Gwent
Gwent. County of the south-east Wales border, which has had a singularly complex administrative history. Its basis was the Welsh kingdom of Gwent, which emerged on the lower Wye river in the 7th cent. It was quickly seized by the Anglo-Normans moving west after 1066 and a series of lordships created in both upper (Gwent Uwchcoed) and lower (Gwent Iscoed) Gwent. These were merged in 1536 to form the new county of Monmouthshire, which took its name from the royal lordship. The anomalous position of the county was evident when, after the Act of Great Sessions of 1542, it was not included in a Welsh judicial circuit.
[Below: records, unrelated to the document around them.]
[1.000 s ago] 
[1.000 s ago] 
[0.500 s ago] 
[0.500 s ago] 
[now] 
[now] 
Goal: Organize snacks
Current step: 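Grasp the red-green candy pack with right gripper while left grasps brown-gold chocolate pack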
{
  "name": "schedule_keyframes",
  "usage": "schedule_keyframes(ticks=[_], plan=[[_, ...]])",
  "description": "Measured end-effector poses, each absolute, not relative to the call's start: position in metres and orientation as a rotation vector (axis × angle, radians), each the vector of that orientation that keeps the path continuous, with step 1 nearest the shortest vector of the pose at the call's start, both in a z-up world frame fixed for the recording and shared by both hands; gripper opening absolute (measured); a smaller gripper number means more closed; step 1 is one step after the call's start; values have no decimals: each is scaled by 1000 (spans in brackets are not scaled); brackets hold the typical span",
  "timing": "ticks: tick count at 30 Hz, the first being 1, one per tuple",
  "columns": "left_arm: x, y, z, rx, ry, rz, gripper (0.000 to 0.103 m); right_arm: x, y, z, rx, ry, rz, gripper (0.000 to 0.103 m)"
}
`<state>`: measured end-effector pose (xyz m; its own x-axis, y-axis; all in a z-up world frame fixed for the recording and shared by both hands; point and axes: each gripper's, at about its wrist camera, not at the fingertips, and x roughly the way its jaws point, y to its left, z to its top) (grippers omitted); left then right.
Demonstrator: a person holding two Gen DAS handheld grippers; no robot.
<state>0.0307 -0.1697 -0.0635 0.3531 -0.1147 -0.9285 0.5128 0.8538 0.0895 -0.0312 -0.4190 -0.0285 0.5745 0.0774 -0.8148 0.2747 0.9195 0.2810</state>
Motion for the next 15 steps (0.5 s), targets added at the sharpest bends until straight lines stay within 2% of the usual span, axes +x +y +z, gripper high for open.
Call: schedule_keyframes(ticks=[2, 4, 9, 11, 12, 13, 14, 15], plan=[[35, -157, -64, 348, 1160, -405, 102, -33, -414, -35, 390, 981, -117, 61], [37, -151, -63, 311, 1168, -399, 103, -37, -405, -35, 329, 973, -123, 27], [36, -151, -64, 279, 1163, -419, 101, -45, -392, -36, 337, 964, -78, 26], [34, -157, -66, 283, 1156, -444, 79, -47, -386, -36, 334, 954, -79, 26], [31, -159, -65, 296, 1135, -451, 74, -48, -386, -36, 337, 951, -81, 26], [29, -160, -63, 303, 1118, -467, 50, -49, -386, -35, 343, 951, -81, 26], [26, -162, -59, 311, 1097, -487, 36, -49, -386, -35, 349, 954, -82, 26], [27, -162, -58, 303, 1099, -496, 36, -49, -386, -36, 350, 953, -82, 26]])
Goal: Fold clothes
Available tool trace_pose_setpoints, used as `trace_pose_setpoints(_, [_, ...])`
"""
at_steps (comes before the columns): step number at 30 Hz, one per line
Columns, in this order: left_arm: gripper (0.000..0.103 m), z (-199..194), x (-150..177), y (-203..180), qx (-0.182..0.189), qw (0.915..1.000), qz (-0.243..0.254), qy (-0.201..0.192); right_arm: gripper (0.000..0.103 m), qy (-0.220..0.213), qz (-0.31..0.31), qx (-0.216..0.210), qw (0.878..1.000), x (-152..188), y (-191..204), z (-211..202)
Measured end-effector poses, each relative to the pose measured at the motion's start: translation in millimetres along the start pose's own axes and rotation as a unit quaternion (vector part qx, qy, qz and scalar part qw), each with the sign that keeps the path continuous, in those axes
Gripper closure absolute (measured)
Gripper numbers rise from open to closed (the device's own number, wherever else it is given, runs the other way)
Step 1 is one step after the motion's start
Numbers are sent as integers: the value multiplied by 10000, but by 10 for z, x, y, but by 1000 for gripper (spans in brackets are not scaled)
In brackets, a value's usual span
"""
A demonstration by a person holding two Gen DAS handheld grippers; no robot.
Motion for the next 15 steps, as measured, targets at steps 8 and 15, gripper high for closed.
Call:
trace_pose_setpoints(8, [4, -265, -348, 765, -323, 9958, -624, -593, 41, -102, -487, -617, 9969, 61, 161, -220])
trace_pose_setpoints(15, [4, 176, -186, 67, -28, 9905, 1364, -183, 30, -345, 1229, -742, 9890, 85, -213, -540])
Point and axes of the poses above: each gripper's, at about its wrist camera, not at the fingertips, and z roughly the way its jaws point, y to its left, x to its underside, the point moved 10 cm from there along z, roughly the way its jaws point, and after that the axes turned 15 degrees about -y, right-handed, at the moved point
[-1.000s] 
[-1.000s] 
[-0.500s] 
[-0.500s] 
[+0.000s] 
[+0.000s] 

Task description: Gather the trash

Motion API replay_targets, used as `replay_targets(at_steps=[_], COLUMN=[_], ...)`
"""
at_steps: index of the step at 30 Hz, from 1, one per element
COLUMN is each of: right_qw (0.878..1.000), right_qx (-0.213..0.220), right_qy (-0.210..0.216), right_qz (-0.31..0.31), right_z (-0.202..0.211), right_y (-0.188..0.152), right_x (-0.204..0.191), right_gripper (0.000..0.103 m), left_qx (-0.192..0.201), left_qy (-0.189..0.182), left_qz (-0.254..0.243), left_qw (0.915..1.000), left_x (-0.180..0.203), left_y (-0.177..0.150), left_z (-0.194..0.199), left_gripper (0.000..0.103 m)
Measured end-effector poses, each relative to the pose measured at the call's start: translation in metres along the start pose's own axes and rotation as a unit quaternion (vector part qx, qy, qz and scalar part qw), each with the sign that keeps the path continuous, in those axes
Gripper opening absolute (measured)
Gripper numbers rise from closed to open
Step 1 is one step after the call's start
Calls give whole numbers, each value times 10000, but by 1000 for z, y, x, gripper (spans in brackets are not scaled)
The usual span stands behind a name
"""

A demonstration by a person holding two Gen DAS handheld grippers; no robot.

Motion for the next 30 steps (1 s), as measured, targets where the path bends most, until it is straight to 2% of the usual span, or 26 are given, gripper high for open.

But after the Local Government Act of 1972, Wales was defined formally to include Monmouthshire, which, with some minor territorial adjustments, was renamed Gwent. The county town was moved from Monmouth to Cwmbran. In 1996, in yet another reorganization, Gwent was divided into four new unitary authorities, Blaenau Gwent, Torfaen, Monmouthshire (reviving the old name), and Newport. As might be expected from its location, Gwent was highly Anglicized and only 2.4 per cent of its population spoke Welsh. In 1991 the population was 442,212, and the estimated population of the new authorities is Blaenau Gwent 73,000, Torfaen 91,000, Monmouthshire 81,000, Newport 137,000. It will be interesting to see if this tug of war, which has lasted a mere 900 years, continues in the future. See also Monmouthshire.
Harold Carter
Gwent, kingdom of
Gwent, kingdom of. A post-Roman kingdom situated between the rivers Wye and Usk that took its name from the Roman town of Caerwent, and lasted until Norman incursions in the late 11th cent., though it had been incorporated with Glywysing in the kingdom of Morgannwg from the 8th cent. From 1070 the Norman conquerors quickly created several marcher lordships in more accessible parts; native dynasties survived elsewhere, even acknowledging the overlordship of the lord Rhys of Deheubarth and, in the 13th cent., of the princes of Gwynedd. The new county of Monmouth (1536) was old Gwent together with the marcher lordship of Newport (formerly Gwynllwg); it took its name from one of the larger lordships and survived until 1974, when Gwent reappeared with only minor border adjustments.